Pour certains, ce geste rappelle le rôle ambigu des goumiers, des troupes locales qui ont combattu aux côtés de l’armée française avant l’indépendance, et qui restent au cœur des récits familiaux et politiques.
Des voix appellent à une commémoration qui éclaire le passé sans le glorifier, en invitant aussi les témoins de l’époque et les jeunes générations à discuter des impacts sur le Maroc d’alors et d’aujourd’hui.

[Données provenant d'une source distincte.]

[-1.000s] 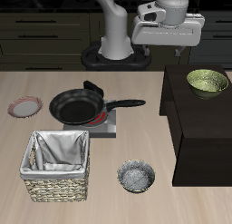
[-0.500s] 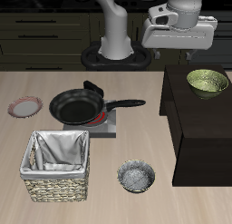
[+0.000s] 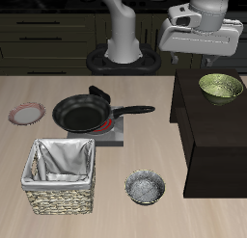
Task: Place the green bowl on the plate
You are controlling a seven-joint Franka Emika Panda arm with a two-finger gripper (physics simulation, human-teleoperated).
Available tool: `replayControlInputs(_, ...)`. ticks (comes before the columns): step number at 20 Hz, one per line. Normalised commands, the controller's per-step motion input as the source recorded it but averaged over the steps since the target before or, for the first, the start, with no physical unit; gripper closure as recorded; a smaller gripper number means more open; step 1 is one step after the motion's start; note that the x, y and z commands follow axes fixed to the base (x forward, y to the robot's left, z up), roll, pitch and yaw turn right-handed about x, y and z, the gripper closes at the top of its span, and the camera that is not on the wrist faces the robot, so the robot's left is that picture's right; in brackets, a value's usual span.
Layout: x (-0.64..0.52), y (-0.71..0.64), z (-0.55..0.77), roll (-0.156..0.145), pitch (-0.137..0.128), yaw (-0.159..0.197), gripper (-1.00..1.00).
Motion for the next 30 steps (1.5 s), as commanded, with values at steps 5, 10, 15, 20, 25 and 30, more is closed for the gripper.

Réminiscences et enjeux de la mémoire coloniale
Cette initiative ravive des souvenirs et pousse à reconsidérer la façon dont Maroc et France parlent de leur histoire commune.
Des historiens, des associations et des descendants se demandent comment contextualiser ces hommages pour éviter de céder à la tentation romantique de l’époque coloniale tout en reconnaissant les souffrances et les résistances.
Au final, l’événement peut devenir un moment d’écoute et d’éducation, offrant une mémoire nuancée qui confronte le passé à la réalité actuelle et ouvre un dialogue plus sain.